For more than 50 years, Professor Lincoln Brower has investigated the overwintering, migration, and conservation biology of monarch butterflies. In this illustrated lecture, Dr. Brower will share his field expeditions and describe conservation issues that threaten the butterflies’ unique migration. He also will discuss ways we can support this extraordinary species.
Join Jerry Therrien for a three-hour hike on the Saunders- Monticello Trail and Secluded Farm to observe the annual bird migration. Learn the basics of bird identification and explore a rich variety of habitats. Wear waterproof shoes and long pants, and bring binoculars. 7 AM, Saunders-Monticello Trail, $18. SEPTEMBER 18, 20
Enjoy breathtaking views from Montalto and watch the fall hawk migration with Jerry Therrien. Learn how to identify these lofty raptors by their shapes, flight patterns, and plumage. Prepare for cooler temperatures atop Jefferson’s “high mountain.”
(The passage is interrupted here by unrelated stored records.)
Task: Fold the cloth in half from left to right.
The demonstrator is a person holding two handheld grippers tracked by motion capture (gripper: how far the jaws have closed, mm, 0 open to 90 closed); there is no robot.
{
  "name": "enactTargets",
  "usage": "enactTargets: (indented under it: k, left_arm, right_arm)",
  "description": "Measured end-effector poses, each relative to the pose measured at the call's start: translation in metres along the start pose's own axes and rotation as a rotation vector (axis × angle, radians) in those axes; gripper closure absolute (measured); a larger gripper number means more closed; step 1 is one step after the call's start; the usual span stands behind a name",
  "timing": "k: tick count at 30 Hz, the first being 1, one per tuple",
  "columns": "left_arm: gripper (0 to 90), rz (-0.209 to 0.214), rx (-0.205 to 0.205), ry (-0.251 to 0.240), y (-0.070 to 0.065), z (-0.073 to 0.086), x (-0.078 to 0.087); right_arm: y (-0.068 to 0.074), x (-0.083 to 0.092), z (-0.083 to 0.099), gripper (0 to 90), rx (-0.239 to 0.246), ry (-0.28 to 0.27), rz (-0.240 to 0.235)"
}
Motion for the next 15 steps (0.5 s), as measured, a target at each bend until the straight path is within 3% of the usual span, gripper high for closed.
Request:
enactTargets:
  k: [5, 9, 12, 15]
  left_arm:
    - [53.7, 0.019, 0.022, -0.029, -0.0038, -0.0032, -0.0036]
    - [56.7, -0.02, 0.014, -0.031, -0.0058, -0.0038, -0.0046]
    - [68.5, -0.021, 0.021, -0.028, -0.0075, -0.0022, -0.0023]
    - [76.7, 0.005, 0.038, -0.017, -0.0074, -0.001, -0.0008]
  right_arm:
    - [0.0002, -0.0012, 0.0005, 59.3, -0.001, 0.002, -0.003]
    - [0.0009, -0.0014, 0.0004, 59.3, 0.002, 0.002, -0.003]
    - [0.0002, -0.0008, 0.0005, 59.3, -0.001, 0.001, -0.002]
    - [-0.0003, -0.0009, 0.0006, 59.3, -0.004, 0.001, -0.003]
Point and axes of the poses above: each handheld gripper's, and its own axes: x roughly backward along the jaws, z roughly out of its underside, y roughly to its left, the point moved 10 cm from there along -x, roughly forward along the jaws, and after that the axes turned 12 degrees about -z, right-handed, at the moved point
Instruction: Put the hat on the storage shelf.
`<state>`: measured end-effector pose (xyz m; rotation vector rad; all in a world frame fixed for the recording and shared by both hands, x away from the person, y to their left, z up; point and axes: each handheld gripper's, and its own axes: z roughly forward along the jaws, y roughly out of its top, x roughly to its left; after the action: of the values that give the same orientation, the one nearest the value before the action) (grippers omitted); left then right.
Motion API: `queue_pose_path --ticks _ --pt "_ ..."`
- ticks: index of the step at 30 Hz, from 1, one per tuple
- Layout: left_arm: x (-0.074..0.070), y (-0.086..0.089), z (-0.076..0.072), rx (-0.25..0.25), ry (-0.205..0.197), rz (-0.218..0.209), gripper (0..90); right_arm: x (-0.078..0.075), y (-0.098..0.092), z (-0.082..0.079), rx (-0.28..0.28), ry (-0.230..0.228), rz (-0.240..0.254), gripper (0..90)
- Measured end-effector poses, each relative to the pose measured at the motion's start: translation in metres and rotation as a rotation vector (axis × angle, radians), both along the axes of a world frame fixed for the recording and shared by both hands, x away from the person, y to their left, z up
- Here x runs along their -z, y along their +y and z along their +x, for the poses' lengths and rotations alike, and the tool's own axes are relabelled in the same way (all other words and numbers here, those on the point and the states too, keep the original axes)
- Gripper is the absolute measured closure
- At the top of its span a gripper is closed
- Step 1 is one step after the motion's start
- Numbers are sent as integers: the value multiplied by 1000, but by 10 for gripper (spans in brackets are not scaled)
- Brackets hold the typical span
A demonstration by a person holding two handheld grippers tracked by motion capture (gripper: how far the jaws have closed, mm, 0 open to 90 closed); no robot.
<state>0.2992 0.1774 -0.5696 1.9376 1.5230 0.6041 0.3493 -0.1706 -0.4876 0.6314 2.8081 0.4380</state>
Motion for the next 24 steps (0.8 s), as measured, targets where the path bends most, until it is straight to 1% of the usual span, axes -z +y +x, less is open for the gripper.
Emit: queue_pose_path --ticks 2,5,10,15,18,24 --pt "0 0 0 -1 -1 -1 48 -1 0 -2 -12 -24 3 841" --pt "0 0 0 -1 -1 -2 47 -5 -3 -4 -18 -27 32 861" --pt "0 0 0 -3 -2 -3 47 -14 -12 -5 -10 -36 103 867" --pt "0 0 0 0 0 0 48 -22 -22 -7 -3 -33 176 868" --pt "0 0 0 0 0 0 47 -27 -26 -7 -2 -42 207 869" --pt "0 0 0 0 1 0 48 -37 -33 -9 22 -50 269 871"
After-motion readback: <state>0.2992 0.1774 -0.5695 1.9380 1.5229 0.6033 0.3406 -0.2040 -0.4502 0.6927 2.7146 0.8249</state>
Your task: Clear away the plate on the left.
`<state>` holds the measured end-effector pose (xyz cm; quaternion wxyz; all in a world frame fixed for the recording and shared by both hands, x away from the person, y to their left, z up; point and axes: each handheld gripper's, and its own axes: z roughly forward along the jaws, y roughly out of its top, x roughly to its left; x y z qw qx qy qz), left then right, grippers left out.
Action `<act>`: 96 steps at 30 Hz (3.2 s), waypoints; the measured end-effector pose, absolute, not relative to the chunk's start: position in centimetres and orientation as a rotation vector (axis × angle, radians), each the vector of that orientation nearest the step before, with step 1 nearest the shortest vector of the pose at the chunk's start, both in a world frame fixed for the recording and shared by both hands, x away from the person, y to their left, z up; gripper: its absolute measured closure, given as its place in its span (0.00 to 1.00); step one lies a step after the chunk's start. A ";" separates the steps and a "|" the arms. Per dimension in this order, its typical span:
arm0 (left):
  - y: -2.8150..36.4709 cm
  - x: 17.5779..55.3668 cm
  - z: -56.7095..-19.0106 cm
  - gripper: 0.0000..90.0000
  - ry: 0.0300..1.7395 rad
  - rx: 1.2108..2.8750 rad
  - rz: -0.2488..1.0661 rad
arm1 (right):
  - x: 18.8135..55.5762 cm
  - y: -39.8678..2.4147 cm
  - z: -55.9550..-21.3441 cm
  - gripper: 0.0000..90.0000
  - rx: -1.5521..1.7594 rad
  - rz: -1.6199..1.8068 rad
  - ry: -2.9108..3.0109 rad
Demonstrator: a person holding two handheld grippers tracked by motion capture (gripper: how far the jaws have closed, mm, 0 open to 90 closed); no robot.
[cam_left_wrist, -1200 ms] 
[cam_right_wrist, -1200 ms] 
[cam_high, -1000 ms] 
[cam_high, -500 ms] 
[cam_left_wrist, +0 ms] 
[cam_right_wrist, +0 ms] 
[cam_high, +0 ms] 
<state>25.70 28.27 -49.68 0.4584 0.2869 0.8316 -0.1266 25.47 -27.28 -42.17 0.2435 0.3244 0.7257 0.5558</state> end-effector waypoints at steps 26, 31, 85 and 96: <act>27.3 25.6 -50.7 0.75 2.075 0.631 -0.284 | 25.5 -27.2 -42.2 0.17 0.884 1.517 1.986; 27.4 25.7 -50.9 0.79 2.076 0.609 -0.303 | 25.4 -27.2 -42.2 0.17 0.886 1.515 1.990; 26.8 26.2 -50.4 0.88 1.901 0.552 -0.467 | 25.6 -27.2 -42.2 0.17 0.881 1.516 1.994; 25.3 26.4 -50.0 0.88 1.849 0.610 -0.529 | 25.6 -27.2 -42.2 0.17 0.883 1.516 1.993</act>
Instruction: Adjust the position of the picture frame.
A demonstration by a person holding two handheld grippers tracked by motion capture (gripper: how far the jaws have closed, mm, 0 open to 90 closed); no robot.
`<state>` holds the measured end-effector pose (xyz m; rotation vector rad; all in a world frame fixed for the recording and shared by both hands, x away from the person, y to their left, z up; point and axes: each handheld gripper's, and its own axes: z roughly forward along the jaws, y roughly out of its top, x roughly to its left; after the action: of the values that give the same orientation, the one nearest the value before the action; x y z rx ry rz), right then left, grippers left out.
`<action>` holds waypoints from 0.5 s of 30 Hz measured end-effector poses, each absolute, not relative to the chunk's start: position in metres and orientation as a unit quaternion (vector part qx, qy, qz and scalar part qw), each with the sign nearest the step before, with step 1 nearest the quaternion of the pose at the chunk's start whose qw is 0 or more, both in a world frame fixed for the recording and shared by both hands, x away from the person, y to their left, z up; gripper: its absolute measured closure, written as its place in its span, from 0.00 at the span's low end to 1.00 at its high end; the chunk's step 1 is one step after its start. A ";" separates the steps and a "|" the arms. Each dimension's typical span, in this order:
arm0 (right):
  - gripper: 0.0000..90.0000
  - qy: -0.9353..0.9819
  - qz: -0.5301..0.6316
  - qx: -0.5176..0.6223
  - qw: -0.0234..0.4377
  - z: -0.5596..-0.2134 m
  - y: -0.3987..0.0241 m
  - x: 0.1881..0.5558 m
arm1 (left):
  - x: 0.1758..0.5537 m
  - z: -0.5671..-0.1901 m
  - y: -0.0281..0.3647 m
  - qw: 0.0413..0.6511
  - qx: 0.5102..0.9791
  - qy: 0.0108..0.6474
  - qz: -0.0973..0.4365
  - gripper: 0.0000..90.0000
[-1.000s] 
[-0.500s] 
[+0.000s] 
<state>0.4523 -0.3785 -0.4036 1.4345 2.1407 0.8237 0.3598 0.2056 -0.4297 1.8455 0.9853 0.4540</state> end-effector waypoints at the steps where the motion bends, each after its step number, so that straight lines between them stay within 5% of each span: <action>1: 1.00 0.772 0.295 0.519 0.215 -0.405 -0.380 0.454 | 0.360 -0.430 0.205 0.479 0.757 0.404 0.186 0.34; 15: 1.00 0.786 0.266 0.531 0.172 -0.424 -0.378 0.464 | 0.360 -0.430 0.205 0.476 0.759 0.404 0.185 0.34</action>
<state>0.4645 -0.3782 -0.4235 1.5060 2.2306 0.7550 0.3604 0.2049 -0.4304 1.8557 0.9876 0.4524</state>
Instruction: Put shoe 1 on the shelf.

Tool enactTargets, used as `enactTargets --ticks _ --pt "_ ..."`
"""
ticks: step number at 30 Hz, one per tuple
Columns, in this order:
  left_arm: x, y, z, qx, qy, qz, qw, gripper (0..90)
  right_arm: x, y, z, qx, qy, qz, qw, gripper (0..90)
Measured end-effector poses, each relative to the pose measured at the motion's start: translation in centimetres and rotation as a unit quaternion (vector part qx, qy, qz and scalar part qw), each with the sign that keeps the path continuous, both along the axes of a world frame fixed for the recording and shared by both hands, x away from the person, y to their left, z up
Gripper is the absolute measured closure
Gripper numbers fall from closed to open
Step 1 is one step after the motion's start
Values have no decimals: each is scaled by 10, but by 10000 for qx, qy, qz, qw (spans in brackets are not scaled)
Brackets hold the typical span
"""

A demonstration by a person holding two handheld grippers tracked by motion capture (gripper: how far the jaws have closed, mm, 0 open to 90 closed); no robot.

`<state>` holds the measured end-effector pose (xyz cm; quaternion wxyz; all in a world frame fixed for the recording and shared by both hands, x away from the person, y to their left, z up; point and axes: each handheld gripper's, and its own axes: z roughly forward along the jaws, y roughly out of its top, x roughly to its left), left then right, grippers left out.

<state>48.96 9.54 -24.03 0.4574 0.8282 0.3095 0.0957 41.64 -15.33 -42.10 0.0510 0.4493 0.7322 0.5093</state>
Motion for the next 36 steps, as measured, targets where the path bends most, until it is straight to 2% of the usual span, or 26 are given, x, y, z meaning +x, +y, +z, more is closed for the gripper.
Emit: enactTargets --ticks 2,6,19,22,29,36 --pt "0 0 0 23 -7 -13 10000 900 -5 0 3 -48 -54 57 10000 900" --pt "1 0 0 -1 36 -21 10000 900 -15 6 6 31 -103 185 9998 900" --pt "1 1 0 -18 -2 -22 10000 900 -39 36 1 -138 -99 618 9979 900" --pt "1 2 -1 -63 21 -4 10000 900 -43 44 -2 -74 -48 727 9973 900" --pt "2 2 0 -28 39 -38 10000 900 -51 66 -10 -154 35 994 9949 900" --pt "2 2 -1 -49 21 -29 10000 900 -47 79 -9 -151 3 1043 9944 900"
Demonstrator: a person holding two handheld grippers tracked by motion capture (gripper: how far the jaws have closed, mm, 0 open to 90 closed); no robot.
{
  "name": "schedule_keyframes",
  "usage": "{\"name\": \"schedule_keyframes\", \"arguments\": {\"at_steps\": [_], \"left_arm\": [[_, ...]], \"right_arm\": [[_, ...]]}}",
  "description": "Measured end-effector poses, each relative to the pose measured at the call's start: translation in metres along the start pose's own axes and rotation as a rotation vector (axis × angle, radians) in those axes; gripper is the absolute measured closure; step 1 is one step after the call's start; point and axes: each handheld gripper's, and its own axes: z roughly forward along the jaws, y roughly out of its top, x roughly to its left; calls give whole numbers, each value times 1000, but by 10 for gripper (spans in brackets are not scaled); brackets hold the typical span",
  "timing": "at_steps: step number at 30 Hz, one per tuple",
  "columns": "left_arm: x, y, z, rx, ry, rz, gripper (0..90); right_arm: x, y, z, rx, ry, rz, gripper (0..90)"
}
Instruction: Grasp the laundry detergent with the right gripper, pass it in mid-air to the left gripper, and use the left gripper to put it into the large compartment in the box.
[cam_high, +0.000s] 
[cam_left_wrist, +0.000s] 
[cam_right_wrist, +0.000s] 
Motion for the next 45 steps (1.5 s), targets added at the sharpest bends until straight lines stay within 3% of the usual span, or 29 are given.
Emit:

This exploration of the Saunders-Monticello Trail Fruit and Nut Room will answer your questions about which berries, nuts, and other fruits are edible. Learn about their histories and ways to prepare some of the many native varieties in Albemarle County.
Gardiner Hallock, Monticello’s architectural historian, will outline the current transformational project called Reuniting Monticello’s Mountaintop Landscape, which will reestablish the link between the ornamental landscape surrounding the house and its connection to the functioning plantation. A tour of the site follows Hallock’s lecture.